WHAT YOU SHOULD DO:
Which lines of the listing below contain the word "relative"? Copy each of them.
** Opening RECORDS FOR PROCESSING block **
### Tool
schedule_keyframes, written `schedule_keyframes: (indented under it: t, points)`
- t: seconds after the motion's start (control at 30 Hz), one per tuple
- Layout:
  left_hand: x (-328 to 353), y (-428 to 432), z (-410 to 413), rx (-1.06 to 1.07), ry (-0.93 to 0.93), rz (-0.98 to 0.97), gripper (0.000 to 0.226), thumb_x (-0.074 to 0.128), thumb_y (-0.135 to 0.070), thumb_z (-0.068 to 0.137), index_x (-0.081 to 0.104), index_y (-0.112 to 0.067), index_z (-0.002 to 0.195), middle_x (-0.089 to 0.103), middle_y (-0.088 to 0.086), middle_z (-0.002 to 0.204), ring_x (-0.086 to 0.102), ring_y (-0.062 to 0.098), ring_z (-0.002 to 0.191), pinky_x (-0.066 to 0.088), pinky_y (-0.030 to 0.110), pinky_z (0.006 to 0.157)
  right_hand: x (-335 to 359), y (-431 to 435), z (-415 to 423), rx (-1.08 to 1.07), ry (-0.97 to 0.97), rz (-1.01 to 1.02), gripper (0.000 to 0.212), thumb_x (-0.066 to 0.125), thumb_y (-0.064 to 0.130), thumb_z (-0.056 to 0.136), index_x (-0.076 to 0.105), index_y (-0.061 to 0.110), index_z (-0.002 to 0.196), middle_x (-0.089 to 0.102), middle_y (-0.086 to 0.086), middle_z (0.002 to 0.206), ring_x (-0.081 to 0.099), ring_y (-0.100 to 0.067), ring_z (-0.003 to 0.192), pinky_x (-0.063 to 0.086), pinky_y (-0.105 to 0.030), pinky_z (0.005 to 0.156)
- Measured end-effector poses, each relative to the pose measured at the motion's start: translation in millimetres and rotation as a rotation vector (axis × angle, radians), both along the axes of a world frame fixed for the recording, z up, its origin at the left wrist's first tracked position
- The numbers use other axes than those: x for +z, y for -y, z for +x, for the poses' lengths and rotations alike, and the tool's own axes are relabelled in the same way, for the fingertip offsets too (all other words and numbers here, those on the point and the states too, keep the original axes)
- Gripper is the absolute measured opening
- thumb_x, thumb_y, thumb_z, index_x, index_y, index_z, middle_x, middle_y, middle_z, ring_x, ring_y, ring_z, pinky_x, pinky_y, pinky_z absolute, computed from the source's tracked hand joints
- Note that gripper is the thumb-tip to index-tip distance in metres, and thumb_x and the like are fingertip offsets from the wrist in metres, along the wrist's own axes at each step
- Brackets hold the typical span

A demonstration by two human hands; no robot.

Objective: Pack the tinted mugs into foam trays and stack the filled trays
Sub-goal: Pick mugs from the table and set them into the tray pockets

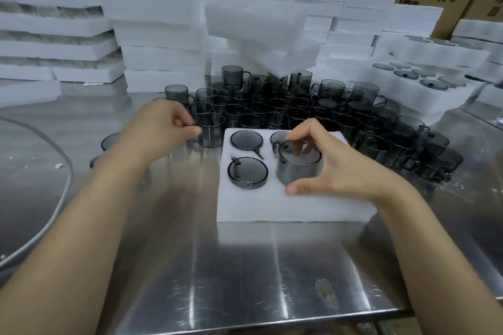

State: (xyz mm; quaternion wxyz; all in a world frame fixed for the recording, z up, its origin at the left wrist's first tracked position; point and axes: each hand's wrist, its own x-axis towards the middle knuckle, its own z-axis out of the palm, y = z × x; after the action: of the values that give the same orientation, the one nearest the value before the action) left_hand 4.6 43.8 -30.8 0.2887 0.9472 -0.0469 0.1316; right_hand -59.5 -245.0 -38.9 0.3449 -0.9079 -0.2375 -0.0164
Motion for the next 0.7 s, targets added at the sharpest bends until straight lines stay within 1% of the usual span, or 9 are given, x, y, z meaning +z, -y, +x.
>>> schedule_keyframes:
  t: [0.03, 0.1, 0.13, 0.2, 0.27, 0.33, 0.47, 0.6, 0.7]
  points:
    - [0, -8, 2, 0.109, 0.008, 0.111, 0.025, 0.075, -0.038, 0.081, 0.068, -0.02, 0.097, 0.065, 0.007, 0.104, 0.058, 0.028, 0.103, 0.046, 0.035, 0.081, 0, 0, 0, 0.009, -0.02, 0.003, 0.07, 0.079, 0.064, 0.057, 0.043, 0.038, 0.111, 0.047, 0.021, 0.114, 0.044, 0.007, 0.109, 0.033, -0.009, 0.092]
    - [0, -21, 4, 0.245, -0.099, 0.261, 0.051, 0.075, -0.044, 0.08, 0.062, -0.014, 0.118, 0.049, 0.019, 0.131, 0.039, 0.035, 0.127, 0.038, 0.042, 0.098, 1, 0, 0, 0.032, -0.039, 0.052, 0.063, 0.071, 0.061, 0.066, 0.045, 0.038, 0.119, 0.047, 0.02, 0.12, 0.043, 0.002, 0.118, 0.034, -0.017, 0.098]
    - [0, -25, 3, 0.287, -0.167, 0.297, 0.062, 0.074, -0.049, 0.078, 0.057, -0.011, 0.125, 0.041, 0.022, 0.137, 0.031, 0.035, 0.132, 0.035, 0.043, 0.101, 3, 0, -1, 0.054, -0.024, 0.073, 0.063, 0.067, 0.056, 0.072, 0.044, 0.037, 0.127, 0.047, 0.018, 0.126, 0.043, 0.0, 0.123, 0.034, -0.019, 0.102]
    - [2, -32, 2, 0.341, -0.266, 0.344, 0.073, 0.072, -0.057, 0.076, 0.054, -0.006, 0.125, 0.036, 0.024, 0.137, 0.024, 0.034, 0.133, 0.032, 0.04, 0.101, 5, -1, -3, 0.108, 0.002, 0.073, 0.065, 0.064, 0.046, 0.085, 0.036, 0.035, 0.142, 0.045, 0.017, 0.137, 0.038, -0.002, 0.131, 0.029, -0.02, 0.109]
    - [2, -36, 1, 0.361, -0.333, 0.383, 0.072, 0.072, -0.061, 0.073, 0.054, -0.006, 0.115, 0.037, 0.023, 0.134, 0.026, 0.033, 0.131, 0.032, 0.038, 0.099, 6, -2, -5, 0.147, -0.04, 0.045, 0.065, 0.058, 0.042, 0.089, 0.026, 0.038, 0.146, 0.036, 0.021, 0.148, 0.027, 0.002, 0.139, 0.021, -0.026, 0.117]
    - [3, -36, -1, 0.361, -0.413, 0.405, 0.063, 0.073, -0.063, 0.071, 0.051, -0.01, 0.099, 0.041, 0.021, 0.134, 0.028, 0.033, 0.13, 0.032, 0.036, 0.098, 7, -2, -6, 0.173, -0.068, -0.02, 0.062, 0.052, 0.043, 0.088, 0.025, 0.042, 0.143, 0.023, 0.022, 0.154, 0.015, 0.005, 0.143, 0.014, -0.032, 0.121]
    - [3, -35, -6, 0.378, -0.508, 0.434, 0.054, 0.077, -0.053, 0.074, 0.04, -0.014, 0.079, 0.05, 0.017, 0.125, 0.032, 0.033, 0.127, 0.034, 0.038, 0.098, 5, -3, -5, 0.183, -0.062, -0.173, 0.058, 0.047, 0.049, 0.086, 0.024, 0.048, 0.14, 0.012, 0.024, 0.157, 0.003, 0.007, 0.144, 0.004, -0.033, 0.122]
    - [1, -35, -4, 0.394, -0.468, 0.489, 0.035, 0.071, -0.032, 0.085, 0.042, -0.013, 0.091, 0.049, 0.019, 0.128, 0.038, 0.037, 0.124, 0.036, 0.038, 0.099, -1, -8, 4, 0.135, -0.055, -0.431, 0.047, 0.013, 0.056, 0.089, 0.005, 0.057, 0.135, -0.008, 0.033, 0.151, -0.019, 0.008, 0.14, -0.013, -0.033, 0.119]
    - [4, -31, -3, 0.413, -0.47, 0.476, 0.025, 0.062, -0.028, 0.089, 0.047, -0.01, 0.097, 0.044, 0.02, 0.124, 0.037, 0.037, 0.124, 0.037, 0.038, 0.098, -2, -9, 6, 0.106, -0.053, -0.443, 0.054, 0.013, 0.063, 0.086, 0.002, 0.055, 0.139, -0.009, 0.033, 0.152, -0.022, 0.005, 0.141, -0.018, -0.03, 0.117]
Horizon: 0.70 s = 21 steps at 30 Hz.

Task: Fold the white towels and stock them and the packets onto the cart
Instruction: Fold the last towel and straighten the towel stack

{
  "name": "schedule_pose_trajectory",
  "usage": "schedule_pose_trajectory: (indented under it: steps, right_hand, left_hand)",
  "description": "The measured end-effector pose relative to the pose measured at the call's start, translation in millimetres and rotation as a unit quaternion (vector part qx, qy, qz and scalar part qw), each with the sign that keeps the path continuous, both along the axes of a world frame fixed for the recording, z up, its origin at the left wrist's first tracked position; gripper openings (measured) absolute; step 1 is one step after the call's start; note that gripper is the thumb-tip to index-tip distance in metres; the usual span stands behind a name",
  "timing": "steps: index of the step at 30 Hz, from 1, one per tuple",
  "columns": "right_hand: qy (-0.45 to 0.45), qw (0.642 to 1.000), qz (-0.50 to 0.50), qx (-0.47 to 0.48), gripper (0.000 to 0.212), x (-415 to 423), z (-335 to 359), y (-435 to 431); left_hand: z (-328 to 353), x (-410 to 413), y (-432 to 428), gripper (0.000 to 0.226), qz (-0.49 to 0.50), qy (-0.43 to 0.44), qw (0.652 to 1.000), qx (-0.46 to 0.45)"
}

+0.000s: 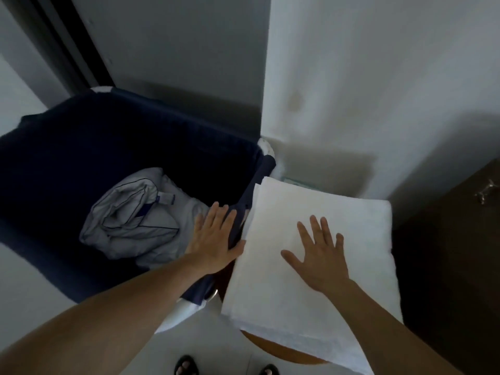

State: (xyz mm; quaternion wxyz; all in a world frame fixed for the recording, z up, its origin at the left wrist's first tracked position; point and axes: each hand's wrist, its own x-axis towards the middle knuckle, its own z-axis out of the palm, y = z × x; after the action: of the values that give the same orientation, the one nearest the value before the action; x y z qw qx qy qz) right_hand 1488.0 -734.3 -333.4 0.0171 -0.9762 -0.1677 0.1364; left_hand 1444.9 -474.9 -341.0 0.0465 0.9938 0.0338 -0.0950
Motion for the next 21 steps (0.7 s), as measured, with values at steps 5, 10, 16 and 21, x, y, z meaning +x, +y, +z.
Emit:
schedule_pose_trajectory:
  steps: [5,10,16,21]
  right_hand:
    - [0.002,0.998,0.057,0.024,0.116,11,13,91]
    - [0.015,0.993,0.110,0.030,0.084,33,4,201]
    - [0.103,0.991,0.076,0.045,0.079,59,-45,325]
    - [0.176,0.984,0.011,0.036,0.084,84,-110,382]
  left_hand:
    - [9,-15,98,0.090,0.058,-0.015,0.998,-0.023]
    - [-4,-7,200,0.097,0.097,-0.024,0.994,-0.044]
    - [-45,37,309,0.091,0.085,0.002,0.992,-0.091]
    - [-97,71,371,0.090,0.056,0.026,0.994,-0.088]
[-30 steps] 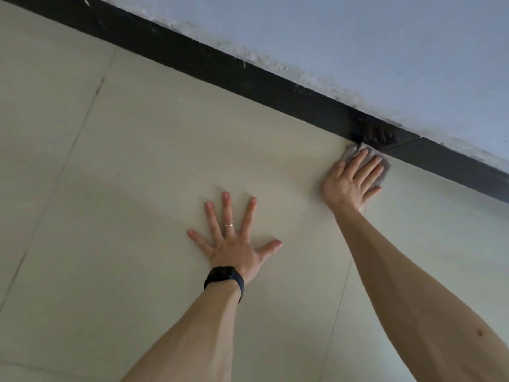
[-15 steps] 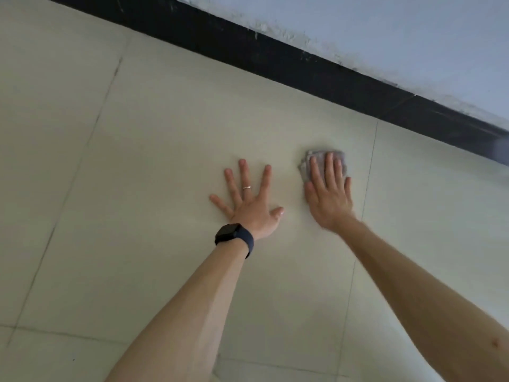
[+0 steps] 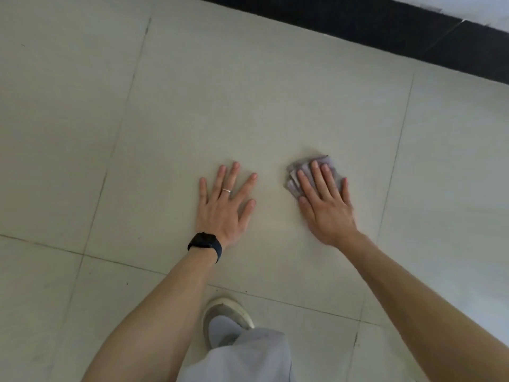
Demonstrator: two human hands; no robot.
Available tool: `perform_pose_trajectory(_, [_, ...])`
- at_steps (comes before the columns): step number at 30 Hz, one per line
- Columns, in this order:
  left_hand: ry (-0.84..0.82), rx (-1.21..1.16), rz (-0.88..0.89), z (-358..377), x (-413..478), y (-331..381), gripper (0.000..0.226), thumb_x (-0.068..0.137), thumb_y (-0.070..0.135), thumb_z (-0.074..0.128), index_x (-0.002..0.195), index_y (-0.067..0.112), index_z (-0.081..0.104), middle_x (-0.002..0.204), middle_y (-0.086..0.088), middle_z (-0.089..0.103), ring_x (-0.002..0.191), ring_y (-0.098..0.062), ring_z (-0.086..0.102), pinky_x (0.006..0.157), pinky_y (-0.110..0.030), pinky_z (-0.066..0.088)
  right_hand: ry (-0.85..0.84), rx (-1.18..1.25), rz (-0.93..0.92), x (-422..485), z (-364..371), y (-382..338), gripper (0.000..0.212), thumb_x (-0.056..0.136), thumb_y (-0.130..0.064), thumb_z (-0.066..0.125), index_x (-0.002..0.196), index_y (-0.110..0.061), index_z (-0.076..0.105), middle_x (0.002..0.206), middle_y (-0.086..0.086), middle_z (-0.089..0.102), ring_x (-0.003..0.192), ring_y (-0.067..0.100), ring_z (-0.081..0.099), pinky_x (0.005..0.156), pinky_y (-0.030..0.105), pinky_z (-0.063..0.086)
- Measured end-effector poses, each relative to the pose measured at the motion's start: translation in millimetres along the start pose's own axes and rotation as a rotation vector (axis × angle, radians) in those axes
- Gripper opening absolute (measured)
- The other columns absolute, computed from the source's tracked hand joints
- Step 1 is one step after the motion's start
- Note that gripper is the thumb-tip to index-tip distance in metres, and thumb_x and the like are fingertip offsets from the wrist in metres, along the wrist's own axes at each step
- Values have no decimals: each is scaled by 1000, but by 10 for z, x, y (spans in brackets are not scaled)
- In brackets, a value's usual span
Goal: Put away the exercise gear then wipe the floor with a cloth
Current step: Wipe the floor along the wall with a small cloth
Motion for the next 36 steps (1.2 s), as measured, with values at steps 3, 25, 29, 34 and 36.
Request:
perform_pose_trajectory(3, [1,7,-7,-32,16,2,58,99,56,26,155,48,11,167,9,-4,154,-20,-3,121,-58,3,13,41,63,-168,101,-432,57,104,-46,23,159,-32,17,167,4,6,154,26,5,120,58,13])
perform_pose_trajectory(25, [-34,62,-71,-908,2345,-633,68,90,76,4,148,52,-21,160,6,-32,150,-19,-24,120,-57,-6,-130,152,297,2147,-720,199,61,103,-51,5,155,-31,-21,161,-6,-30,148,16,-29,117,50,-16])
perform_pose_trajectory(29, [41,64,-63,-841,2375,-653,70,88,78,4,148,53,-18,163,7,-26,152,-20,-17,121,-56,-2,-13,275,568,2568,-793,368,65,104,-48,14,157,-24,-14,164,4,-24,150,22,-23,119,50,-15])
perform_pose_trajectory(34, [81,16,-79,-810,2440,-668,70,86,78,11,150,56,-9,164,10,-21,153,-17,-11,121,-54,-2,198,336,677,2940,-762,-304,70,100,-47,15,159,-14,-2,165,17,-11,152,32,-15,120,53,-12])
perform_pose_trajectory(36, [87,5,-89,-816,2437,-673,69,87,77,12,150,57,-8,164,11,-20,153,-16,-10,121,-54,-2,61,193,310,2906,-697,-502,64,102,-48,11,159,-25,-9,164,6,-22,150,24,-24,120,49,-15])
Point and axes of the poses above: each hand's wrist, its own x-axis towards the middle knuckle, its own z-axis out of the palm, y = z × x, the point moved 2 cm from there along x, towards the middle knuckle
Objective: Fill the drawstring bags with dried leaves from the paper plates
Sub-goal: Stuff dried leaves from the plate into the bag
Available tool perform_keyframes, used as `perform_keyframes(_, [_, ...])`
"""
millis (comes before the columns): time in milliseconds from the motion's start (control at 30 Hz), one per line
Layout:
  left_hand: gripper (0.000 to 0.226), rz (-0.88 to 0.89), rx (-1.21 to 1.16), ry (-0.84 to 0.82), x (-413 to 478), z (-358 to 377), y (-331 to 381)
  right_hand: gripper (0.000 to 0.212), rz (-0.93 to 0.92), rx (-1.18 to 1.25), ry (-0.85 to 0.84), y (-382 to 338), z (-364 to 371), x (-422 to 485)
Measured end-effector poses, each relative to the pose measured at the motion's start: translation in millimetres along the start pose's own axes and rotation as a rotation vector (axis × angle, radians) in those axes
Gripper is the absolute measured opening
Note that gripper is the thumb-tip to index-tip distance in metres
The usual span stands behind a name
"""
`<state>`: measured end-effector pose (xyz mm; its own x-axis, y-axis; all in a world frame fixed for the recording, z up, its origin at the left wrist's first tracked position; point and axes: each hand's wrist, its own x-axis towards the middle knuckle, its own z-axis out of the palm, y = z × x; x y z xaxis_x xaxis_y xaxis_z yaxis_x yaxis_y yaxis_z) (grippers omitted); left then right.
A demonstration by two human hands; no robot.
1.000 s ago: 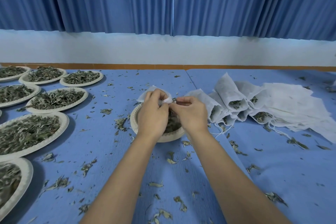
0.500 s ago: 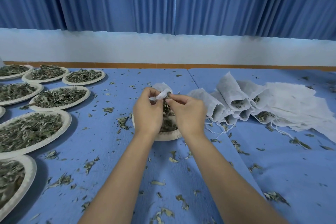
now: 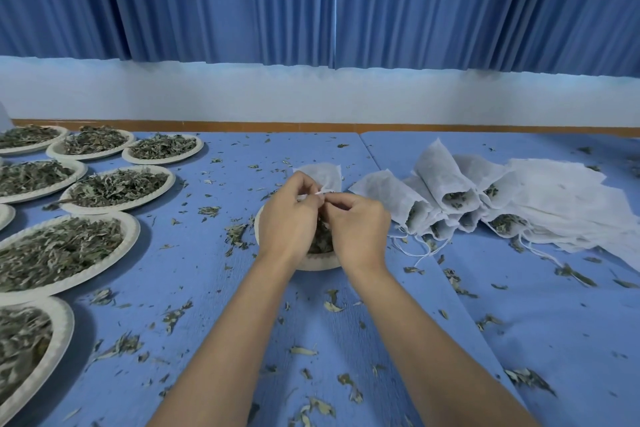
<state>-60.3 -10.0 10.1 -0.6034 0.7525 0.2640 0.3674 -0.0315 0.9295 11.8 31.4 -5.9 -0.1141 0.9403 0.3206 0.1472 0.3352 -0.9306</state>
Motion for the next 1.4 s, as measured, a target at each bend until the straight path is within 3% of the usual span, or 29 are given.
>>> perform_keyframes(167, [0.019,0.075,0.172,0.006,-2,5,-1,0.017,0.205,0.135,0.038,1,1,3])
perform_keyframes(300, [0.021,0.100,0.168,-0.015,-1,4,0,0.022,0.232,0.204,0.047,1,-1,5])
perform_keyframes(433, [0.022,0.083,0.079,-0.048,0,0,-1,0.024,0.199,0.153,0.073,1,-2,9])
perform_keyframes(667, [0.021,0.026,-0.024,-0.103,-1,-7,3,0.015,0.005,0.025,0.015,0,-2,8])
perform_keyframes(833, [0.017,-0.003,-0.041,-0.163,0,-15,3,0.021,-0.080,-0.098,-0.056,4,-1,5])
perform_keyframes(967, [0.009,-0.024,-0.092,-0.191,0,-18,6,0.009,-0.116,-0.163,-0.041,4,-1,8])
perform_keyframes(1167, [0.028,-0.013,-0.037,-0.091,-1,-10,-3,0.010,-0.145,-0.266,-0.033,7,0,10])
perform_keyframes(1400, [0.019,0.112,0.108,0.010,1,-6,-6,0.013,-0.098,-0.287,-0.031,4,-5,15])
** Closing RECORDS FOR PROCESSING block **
COMPLETED EXERCISE:
- Measured end-effector poses, each relative to the pose measured at the motion's start: translation in millimetres and rotation as a rotation vector (axis × angle, radians), both along the axes of a world frame fixed for the recording, z up, its origin at the left wrist's first tracked position
  "description": "The measured end-effector pose relative to the pose measured at the call's start, translation in millimetres and rotation as a unit quaternion (vector part qx, qy, qz and scalar part qw), each with the sign that keeps the path continuous, both along the axes of a world frame fixed for the recording, z up, its origin at the left wrist's first tracked position; gripper openings (measured) absolute; step 1 is one step after the call's start; note that gripper is the thumb-tip to index-tip distance in metres; the usual span stands behind a name",
- Measured end-effector poses, each relative to the pose measured at the motion's start: translation in millimetres along the start pose's own axes and rotation as a rotation vector (axis × angle, radians) in those axes
Measured end-effector poses, each relative to the pose measured at the motion's start: translation in millimetres along the start pose's own axes and rotation as a rotation vector (axis × angle, radians) in those axes

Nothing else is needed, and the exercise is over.